TASK INPUT -
* * *

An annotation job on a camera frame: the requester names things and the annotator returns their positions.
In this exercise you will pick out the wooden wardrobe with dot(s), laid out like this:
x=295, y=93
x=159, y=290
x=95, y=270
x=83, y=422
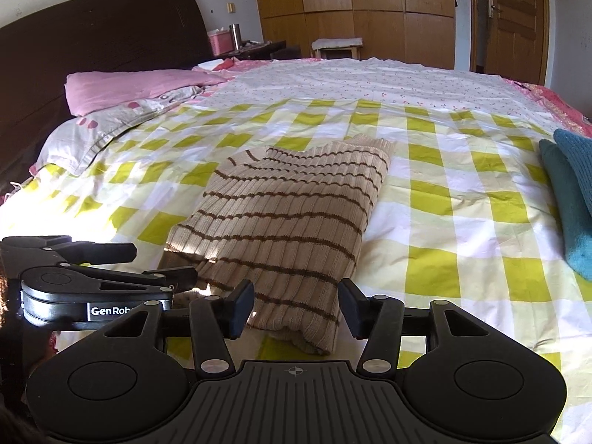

* * *

PROBLEM STATEMENT - Set down all of the entries precisely and keep the pictures out of the copy.

ANSWER AREA -
An annotation job on a camera frame: the requester names things and the annotator returns their positions.
In this exercise you will pick out the wooden wardrobe with dot(s), laid out like this:
x=295, y=93
x=159, y=290
x=95, y=270
x=83, y=422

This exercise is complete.